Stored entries
-.-.-

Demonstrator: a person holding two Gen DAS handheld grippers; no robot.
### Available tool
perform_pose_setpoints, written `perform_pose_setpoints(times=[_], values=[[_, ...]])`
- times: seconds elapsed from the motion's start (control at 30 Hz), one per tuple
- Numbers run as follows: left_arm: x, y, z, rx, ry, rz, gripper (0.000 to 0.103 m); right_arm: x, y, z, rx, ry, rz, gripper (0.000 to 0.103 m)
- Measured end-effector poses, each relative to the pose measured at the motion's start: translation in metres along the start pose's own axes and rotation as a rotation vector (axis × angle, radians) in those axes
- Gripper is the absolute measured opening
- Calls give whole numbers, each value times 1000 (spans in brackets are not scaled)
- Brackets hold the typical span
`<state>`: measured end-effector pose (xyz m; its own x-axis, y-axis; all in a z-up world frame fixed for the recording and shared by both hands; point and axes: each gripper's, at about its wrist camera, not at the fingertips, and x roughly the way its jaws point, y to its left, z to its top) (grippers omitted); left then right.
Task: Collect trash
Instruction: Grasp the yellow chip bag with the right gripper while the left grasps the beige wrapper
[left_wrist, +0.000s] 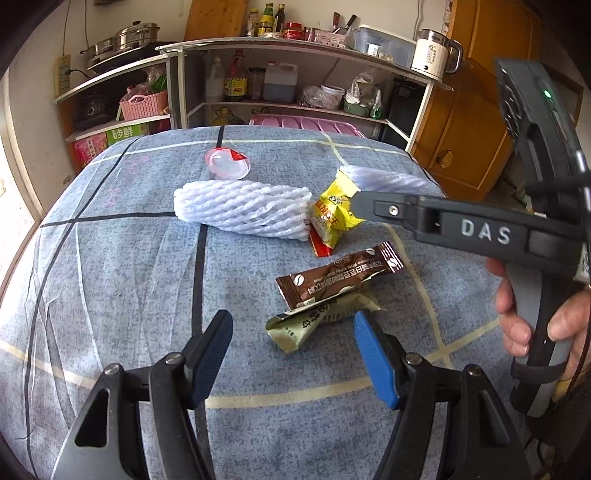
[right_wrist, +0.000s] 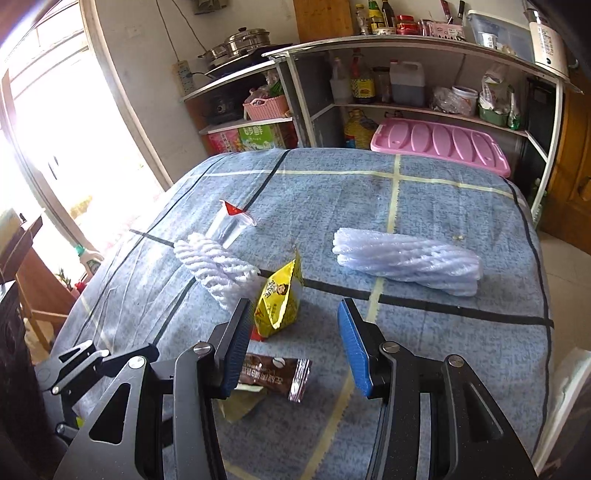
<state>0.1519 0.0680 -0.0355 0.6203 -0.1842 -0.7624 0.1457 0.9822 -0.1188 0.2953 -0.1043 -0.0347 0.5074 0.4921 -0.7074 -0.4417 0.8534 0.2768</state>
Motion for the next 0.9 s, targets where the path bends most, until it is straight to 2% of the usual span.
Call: perform_pose_setpoints(times=[0.13,0.23,0.3,0.4,0.7,0.9], values=[[3,-6,4,25,-1,-11,71,14,1,10,23,27,59,48],[8,-10,6,44,15,-15,71,21,2,13,33,37,72,47],[11,-12,7,43,24,-27,71,22,1,12,36,43,71,30],[10,-17,5,67,27,-58,71,22,-2,10,36,46,52,22],[5,-37,-3,125,56,-155,71,5,-15,2,35,24,-4,18],[7,-41,8,144,9,-79,71,-9,-28,-4,62,4,-36,18]])
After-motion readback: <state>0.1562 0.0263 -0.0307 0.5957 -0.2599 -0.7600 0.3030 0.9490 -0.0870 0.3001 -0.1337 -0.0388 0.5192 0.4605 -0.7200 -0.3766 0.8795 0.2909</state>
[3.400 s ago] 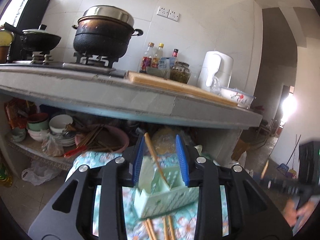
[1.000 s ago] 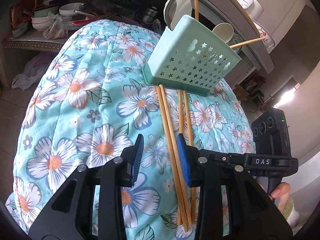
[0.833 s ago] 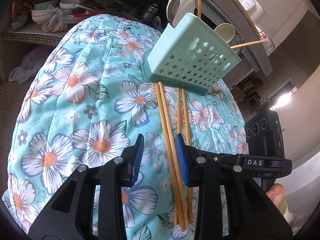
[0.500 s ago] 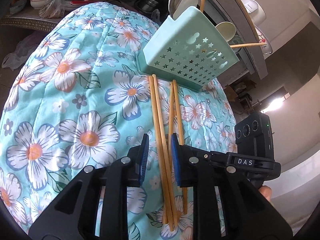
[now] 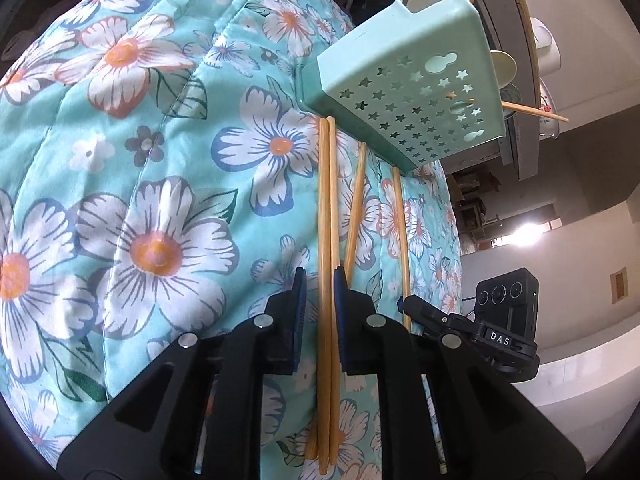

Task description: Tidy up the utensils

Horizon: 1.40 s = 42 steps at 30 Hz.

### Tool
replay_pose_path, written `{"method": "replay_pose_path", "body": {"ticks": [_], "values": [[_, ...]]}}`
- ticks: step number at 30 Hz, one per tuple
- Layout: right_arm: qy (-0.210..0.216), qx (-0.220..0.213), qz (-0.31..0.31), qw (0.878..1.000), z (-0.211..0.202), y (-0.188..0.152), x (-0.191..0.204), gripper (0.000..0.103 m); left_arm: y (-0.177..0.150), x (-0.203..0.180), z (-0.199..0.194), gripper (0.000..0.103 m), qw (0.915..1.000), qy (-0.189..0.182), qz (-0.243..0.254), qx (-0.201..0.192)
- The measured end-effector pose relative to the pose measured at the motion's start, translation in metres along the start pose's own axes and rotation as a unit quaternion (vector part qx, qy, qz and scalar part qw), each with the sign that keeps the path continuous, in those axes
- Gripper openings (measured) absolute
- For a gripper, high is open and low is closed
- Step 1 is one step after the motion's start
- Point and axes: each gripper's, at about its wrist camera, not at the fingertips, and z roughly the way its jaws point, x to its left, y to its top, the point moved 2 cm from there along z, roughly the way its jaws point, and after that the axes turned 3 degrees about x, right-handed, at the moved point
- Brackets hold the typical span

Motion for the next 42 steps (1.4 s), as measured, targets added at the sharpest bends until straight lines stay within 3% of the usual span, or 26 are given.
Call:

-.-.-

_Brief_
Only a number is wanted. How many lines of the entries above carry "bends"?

_Answer to the problem_
2